Douze ans après sa création, Qatar Airways accumule les succès et augmente la liste de ses destinations. Quelles stratégies permettront à la compagnie de maintenir son prestige ?

Akbar Al Baker – Depuis 1997, Qatar Airways est passé du statut de compagnie régionale à celui d’une compagnie d’envergure internationale. Notre service cinq étoiles, l’attention que nous portons à nos passagers, mais aussi la qualité supérieure de nos équipements nous rend très compétitifs. Qatar Airways va continuer d’élargir la liste de ses destinations – sept ouvertures de lignes prévues pour 2009 – ainsi que la fréquence de ses vols. Nous allons bientôt recevoir plus de 200 nouveaux avions d’une valeur de 40 milliards de dollars. Et nous desservons désormais 18 villes européennes clés.

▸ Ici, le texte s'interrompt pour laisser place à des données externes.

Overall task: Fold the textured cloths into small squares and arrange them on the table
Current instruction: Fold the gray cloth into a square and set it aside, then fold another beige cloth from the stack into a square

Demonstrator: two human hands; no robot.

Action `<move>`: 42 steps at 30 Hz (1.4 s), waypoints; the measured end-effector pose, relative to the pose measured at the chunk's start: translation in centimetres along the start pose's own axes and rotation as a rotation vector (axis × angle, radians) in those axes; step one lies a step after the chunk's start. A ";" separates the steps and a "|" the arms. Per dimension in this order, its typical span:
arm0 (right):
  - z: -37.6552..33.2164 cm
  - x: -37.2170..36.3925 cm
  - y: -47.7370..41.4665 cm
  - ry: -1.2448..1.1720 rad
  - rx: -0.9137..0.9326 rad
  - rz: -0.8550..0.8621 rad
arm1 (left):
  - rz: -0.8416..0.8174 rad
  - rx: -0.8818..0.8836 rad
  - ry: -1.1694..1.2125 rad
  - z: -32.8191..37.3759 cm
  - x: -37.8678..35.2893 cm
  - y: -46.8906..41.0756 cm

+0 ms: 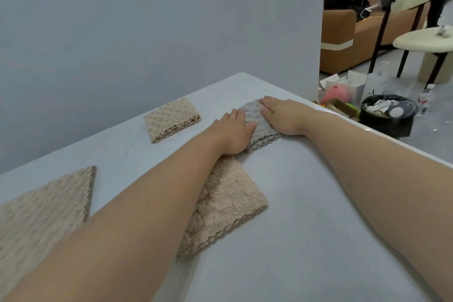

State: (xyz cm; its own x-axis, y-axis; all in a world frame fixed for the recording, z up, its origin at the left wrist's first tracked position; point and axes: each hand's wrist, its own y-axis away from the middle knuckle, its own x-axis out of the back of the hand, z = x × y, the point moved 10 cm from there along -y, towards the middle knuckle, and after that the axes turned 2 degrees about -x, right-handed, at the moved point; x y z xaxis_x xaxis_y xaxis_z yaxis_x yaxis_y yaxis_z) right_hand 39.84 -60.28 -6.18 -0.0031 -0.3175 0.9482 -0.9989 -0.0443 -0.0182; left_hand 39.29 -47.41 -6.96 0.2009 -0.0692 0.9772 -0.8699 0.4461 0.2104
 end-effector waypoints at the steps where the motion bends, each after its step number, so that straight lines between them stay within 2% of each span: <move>1: -0.1 -0.1 -0.1 0.007 0.001 0.004 | -0.014 0.000 -0.004 0.0 -0.1 0.1; 8: -0.2 -0.3 -0.4 0.108 -0.053 -0.093 | -0.051 0.029 -0.013 0.0 0.8 0.9; 10: -0.7 1.1 -0.4 0.101 -0.084 -0.085 | 0.041 0.061 0.029 -0.2 3.0 2.3; 15: -6.9 5.1 2.2 -0.028 0.015 0.145 | 0.286 0.197 0.256 -4.1 7.3 8.8; 19: -13.1 5.6 5.1 -0.271 0.029 0.234 | 0.495 0.371 0.586 -9.0 5.3 16.2; 22: -18.5 5.3 7.0 -0.436 0.049 0.272 | 0.587 0.459 0.681 -12.0 3.5 21.3; 28: -28.0 0.9 10.8 -0.629 0.120 0.151 | 0.698 0.554 0.701 -17.6 2.0 29.0; 32: -31.7 -3.3 12.9 -0.732 0.096 0.107 | 0.714 0.589 0.689 -19.2 0.5 33.4; 38: -35.2 -6.5 14.9 -0.812 0.048 0.158 | 0.784 0.626 0.562 -23.6 0.2 39.7; 42: -37.2 -7.5 14.5 -0.831 0.034 0.153 | 0.755 0.730 0.479 -29.0 -1.4 43.8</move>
State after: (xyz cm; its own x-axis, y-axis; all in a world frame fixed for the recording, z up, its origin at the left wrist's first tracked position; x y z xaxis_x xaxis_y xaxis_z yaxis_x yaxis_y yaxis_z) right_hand 23.62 -23.29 -1.76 -0.0883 -0.9150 0.3937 -0.9883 0.0310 -0.1496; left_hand 13.94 -1.89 0.02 -0.4676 0.4107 0.7828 -0.8630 -0.4037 -0.3037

Que peut attendre la clientèle premium du nouvel aéroport de Doha ?

A. Al B. – Le New Doha International Airport, seul aéroport du monde spécifiquement construit pour recevoir l’Airbus 380, est prévu pour 2012. Il passera rapidement d’une capacité initiale de 24 millions de passagers à 50 millions après 2015. L’actuel Premium Terminal ne représentera plus que 20 % de nos espaces premium, puisque ceux de NDIA se déploieront sur 4000 m2. Et un terminal Emiri (royal) sera entièrement dédié aux vols VIP. Nous prévoyons également un hôtel de 100 chambres au sein de l’aérogare.

Quel sera le coût de ce nouvel aéroport ? Que représentera-t-il pour la compagnie ?

A. Al B. – Cet aéroport sera un point crucial dans le développement infrastructurel de Doha. Ce sera également un hub situé à mi-chemin entre l’Orient et l’Occident. Sur 2200 hectares, le NDIA sera un mélange d’audace architecturale et technologique dont le coût s’élèvera à 9 milliards de dollars.